• Prompt: Could you please retype all of the data below exactly?

• Dataset excerpt:
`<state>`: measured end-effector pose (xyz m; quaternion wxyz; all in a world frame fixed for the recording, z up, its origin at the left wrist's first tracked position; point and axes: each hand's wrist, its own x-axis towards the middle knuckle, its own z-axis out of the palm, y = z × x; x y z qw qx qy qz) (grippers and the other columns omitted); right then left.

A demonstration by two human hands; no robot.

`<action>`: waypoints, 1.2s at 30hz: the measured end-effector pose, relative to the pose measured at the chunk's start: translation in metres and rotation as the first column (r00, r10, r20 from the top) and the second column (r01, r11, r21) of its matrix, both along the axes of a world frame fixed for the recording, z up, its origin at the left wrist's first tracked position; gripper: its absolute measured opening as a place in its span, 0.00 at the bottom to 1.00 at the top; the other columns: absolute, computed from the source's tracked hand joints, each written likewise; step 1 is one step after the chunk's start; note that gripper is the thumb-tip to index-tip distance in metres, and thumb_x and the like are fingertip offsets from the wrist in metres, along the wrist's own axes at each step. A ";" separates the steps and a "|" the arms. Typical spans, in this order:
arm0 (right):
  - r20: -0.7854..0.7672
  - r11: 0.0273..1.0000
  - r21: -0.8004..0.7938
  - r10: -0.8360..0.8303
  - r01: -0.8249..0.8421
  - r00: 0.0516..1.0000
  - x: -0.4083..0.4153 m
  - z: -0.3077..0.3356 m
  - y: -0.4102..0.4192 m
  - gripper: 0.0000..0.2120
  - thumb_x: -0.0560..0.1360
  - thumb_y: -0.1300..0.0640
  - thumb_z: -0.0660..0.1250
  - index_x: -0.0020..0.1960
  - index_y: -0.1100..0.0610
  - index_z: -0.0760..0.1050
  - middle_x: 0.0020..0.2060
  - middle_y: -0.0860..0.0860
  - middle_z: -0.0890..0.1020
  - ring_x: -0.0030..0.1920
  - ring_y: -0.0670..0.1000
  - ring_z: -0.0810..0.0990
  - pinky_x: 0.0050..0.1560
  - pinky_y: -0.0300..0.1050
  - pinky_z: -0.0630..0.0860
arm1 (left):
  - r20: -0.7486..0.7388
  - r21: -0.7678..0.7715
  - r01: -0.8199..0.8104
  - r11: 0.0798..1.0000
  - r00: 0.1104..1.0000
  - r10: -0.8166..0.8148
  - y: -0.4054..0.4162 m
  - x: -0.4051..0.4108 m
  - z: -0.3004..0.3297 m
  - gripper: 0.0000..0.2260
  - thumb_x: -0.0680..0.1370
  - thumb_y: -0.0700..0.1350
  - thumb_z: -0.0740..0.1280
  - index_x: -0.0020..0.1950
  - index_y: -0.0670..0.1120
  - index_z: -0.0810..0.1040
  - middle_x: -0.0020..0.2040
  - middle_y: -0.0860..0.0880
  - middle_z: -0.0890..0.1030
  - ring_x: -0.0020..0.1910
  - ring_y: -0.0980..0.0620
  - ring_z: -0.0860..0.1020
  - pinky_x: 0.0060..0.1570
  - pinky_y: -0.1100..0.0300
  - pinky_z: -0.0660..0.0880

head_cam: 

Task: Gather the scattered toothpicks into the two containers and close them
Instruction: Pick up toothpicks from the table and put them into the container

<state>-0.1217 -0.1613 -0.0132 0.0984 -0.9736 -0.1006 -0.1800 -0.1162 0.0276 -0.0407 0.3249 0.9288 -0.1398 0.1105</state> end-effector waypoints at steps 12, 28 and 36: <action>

• Result of the exercise:
`<state>`: measured end-effector pose (xyz m; quaternion wxyz; all in a world frame fixed for the recording, z up, its origin at the left wrist's first tracked position; point and axes: each hand's wrist, its own x-axis towards the middle knuckle, its own z-axis out of the palm, y = z × x; x y z qw qx qy qz) (grippers and the other columns omitted); right then left.

A demonstration by two human hands; no robot.

`<action>`: waypoints, 1.2s at 30hz: the measured end-effector pose, relative to the pose measured at the chunk's start: translation in metres and rotation as the first column (r00, r10, r20 from the top) and the second column (r01, r11, r21) of its matrix, both along the axes of a world frame fixed for the recording, z up, its origin at the left wrist's first tracked position; gripper: its absolute measured opening as a place in its span, 0.00 at the bottom to 1.00 at the top; the other columns: absolute, computed from the source's tracked hand joints, each written likewise; step 1 is one step after the chunk's start; note that gripper is the thumb-tip to index-tip distance in metres, and thumb_x and the like are fingertip offsets from the wrist in metres, along the wrist's own axes at each step. A ";" separates the steps and a "|" the arms. Typical spans, in this order:
arm0 (right):
  - r20: -0.7854..0.7672
  - r11: 0.0273..1.0000
  - r21: -0.8004..0.7938
  - r10: -0.8360..0.8303
  - r01: -0.8249..0.8421
  - r00: 0.0516..1.0000
  - x: -0.4083..0.4153 m
  - z: -0.3077..0.3356 m
  - y: -0.4102..0.4192 m
  - gripper: 0.0000..0.2120
  - thumb_x: -0.0560..0.1360
  - thumb_y: -0.1300..0.0640
  - thumb_z: -0.0660..0.1250
  - index_x: -0.0020..0.1960
  - index_y: -0.1100..0.0610
  - index_z: -0.0760..0.1050
  - middle_x: 0.0020..0.2060
  - middle_y: -0.0860..0.0860
  - middle_z: -0.0890..0.1020
  - ring_x: -0.0030..0.1920
  - ring_y: -0.0670..0.1000
  - ring_z: -0.0810..0.0990
  - pinky_x: 0.0050..0.1560
  - pinky_y: -0.0300..0.1050
  - pinky_z: -0.0630..0.0860
arm1 (left):
  - r20: -0.7486..0.7388
  - r21: -0.7678..0.7715
  - r01: -0.8199..0.8104
  - r11: 0.0798..1.0000
  - r00: 0.1104..1.0000
  - r10: -0.8166..0.8148
  - y: -0.4054..0.4162 m
  - x: -0.4051..0.4108 m
  - z: -0.3004..0.3297 m
  - gripper: 0.0000..0.2260
  - thumb_x: -0.0680..0.1370
  - thumb_y: -0.0700..0.1350
  - thumb_z: -0.0740..0.1280
  - index_x: -0.0020..0.1950
  - index_y: -0.0670..0.1120
  - index_z: -0.0810..0.1040
  - middle_x: -0.0020..0.2040
  - middle_y: -0.0860..0.0880
  - middle_z: -0.0890..0.1030
  - ring_x: -0.0020..0.1910
  - ring_y: -0.0980..0.0620
  - ring_z: -0.0860..0.1020
  - pinky_x: 0.0060..0.1570
  - pinky_y: -0.1100..0.0300
  - pinky_z: -0.0660..0.0880

head_cam: 

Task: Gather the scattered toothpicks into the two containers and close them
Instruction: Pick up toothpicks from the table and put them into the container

<state>-0.1217 -0.1613 -0.0132 0.0984 -0.9736 -0.1006 -0.1800 -0.1162 0.0276 -0.0407 0.3249 0.9288 -0.1398 0.1105</state> end-effector waypoints at steps 12, 28 and 36: <action>

This output contains the complete answer.